The term Kiosque or in English, Kiosk, is an interesting one and throws up images and memories of ticket booths and ice-cream huts. Small semi-permanent looking sheds which are open on one side for the purpose of selling goods or giving information, that’s what kiosks are for the most part to me.
This kiosk, the Kiosque Offenbach in Les Arcs sur Argens in France, is more like the kiosks that the word’s Turkish origin, köşk, describes, a building in a garden or park with a roof but with open sides, a little more like what we might call a large gazebo perhaps. Kiosque Offenbach reminds me more of a park bandstand than anything else and of course that’s what it is. The clue is in its name, Le Kiosque Offenbach, named after the composer of the Can Can, Jaques Offenbach.

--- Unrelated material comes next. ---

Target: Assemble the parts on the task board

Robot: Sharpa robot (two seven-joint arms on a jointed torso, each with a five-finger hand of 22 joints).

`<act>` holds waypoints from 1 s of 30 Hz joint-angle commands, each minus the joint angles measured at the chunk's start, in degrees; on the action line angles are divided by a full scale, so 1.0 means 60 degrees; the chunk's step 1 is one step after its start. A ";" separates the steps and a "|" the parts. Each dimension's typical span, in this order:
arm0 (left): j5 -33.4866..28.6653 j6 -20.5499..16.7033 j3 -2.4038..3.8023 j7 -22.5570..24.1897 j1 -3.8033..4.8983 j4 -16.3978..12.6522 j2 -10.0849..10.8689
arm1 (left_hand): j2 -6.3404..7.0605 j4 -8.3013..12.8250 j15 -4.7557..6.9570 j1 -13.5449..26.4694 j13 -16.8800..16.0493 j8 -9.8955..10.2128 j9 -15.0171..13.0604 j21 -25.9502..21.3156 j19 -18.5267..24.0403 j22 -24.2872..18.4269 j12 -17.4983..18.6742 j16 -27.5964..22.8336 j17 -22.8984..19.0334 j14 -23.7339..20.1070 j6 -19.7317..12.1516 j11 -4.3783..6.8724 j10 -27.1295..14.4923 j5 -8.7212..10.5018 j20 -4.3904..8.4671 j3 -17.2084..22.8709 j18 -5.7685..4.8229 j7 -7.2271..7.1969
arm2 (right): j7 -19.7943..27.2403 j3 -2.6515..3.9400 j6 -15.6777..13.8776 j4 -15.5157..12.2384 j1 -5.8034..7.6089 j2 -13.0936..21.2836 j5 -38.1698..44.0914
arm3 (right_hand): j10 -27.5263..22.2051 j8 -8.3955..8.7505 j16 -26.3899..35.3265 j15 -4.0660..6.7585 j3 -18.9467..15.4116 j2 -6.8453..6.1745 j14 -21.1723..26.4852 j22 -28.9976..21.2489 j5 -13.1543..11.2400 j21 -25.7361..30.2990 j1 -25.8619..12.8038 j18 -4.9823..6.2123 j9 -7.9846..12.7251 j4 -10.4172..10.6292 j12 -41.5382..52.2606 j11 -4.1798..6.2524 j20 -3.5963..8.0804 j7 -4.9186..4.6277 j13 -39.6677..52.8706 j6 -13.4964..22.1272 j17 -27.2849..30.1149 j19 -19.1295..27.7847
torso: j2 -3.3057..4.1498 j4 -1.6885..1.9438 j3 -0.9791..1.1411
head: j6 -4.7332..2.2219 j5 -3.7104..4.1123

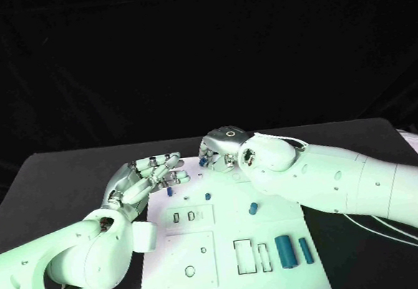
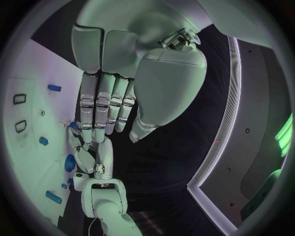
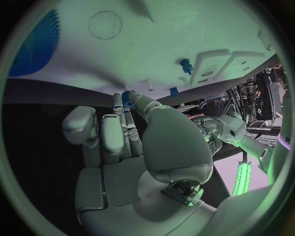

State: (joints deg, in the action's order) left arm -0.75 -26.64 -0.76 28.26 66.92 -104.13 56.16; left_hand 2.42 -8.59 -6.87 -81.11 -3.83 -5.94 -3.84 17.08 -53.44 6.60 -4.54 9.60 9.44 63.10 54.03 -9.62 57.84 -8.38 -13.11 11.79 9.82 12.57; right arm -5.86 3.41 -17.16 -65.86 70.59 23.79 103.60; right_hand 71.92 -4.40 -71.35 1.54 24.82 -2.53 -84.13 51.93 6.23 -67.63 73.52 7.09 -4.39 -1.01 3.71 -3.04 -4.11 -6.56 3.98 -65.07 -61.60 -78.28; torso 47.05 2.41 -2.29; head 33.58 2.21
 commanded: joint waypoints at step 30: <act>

Some time ago Gavin Wade introduced me to the modernist kiosks of Berthold Lubetkin in particular the kiosks he designed for Dudley Zoo. They are very different to the Kiosque Offenbach. Gavin along with fellow artists Simon Bloor and Tom Bloor has recreated versions of Lubetkin’s Dudley Zoo Kiosk and installed them at various sites. Tom and Simon in a statement say:
“Kiosks are a wonderful invention. You can live your life the geometric way framed within a diametric ellipsoid composition designed to make things better”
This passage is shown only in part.